═══ Data to examine
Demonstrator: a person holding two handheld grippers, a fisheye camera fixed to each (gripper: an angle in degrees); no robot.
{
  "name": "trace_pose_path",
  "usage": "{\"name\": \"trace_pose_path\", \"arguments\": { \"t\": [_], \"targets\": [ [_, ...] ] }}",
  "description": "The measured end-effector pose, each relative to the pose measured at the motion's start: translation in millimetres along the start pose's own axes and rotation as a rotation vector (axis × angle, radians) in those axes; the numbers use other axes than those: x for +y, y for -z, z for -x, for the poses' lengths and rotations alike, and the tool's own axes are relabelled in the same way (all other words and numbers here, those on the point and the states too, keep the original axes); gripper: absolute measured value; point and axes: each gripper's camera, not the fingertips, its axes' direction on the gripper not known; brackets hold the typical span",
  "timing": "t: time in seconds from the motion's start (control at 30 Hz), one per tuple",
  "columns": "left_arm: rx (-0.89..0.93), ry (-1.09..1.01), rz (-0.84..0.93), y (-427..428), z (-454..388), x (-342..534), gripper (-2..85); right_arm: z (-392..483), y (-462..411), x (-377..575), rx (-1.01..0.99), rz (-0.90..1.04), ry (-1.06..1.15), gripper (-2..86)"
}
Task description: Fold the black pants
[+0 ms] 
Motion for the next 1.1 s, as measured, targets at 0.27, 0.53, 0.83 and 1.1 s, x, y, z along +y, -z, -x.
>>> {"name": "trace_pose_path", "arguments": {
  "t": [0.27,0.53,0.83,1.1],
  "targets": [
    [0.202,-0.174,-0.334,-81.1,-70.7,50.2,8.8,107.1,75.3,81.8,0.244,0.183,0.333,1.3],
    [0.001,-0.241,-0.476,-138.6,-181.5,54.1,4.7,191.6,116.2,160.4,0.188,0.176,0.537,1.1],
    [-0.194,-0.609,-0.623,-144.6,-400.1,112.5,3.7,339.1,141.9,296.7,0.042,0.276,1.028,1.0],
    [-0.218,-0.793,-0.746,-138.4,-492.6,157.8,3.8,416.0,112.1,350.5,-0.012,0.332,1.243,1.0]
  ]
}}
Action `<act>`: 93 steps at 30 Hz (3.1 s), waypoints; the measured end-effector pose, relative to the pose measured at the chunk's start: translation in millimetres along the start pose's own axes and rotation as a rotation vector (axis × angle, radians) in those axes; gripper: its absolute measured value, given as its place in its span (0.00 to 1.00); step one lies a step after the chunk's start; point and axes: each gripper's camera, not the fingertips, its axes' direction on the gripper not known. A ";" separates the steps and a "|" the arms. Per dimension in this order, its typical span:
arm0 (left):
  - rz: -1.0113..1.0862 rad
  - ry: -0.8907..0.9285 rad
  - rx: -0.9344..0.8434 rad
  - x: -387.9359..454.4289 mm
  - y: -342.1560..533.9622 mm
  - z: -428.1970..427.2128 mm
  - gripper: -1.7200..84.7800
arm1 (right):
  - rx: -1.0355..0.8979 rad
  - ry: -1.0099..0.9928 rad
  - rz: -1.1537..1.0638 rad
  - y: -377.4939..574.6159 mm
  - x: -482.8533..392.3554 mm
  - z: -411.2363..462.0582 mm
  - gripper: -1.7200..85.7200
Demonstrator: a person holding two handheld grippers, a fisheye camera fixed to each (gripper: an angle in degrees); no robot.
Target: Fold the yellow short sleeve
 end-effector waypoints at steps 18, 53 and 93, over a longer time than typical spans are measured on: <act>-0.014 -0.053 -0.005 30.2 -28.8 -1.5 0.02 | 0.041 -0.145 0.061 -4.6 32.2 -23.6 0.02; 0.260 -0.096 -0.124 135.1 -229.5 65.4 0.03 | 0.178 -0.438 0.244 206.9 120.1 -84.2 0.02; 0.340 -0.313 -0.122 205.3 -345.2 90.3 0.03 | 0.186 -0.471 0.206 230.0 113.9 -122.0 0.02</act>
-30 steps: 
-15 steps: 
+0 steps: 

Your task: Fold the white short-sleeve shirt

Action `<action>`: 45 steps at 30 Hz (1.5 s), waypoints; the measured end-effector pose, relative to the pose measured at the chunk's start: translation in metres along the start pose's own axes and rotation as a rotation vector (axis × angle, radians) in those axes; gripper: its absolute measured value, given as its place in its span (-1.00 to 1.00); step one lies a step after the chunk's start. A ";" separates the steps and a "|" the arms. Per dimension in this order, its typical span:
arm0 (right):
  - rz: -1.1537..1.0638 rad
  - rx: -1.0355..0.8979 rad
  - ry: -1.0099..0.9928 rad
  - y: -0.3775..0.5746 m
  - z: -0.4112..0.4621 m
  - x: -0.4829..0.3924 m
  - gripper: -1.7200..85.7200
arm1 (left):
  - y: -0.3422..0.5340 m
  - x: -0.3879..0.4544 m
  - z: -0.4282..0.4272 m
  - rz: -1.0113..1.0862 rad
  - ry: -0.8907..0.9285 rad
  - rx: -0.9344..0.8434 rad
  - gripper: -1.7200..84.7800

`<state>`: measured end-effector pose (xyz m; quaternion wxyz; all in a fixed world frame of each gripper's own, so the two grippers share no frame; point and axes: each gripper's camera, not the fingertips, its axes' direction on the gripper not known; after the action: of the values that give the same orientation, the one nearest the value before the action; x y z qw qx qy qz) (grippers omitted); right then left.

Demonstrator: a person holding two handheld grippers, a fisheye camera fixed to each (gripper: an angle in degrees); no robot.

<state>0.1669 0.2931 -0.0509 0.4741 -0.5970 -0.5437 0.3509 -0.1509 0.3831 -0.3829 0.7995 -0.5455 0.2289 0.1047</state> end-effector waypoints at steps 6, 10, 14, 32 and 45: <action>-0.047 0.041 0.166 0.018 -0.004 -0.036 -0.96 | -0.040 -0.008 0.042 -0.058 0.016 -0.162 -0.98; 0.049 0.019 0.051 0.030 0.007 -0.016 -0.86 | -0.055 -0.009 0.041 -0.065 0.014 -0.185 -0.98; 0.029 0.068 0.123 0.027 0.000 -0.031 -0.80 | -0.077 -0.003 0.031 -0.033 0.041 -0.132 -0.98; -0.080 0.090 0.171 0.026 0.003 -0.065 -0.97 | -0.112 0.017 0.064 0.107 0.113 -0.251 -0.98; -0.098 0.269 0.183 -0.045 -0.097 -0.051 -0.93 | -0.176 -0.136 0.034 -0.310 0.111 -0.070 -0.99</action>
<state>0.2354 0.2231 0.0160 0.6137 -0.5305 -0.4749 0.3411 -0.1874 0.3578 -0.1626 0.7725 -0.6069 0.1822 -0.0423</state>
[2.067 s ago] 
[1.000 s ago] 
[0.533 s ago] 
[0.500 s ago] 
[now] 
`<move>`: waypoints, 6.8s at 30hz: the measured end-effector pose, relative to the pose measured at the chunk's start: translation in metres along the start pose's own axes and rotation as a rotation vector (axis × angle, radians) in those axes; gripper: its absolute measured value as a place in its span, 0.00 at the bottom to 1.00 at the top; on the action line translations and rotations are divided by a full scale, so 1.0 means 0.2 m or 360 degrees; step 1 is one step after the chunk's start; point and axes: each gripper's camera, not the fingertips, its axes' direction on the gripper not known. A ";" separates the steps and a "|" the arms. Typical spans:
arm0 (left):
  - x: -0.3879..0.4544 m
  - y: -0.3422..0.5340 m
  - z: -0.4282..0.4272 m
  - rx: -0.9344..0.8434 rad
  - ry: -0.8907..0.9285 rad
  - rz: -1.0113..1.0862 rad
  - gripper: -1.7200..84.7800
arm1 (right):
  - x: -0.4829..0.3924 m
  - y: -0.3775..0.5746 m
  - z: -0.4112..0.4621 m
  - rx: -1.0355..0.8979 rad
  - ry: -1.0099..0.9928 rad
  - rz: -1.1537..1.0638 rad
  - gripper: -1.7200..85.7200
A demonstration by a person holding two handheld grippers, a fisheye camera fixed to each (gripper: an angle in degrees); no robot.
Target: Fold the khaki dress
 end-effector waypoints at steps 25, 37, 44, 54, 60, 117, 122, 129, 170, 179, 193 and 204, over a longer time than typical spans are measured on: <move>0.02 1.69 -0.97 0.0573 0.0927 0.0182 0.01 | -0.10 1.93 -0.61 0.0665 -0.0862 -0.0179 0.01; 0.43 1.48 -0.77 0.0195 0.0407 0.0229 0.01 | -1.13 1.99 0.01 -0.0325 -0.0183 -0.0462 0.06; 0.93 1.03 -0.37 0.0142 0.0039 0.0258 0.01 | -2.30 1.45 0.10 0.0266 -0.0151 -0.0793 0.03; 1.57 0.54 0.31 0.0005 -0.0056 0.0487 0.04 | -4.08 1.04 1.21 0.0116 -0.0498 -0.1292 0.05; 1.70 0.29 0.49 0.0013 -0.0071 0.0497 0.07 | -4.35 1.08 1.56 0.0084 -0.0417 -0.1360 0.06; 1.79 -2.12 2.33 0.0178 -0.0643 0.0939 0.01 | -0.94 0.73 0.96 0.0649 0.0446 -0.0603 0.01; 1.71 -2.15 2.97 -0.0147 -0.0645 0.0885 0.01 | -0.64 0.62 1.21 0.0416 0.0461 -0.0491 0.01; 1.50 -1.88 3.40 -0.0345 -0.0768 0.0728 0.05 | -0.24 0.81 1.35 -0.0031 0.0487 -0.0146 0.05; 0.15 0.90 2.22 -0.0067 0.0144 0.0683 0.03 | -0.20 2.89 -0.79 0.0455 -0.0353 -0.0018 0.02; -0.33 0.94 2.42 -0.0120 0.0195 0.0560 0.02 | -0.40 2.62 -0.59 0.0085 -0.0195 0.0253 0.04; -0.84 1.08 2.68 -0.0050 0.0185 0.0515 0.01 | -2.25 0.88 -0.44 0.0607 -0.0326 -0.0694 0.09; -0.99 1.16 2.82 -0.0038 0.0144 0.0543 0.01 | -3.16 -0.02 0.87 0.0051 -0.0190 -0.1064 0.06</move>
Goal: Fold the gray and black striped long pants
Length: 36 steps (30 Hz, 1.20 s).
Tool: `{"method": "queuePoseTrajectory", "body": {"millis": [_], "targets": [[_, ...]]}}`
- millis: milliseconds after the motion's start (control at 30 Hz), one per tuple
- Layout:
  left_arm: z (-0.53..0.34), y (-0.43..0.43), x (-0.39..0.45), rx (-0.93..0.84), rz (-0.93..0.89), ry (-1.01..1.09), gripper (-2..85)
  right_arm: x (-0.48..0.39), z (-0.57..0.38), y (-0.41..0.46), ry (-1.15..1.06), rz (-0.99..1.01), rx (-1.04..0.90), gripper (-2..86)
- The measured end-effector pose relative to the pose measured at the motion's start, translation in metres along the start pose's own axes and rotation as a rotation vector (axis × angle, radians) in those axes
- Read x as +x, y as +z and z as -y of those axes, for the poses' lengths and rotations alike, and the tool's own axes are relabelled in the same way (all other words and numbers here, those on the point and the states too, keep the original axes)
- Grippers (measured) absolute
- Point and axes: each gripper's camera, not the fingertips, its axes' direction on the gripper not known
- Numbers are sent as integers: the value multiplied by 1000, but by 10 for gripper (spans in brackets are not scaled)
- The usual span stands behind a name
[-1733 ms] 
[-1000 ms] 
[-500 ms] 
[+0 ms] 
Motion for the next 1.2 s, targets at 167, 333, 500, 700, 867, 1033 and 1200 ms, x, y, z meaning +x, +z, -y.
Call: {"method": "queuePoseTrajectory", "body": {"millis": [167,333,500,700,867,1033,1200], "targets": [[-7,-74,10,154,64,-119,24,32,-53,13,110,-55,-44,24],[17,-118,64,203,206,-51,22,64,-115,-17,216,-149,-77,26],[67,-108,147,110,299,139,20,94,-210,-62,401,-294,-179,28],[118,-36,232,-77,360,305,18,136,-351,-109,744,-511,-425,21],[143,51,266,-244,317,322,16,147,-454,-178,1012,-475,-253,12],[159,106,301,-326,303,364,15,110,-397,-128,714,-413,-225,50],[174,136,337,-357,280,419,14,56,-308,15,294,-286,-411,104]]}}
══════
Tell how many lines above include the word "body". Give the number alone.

Solution to this task:
2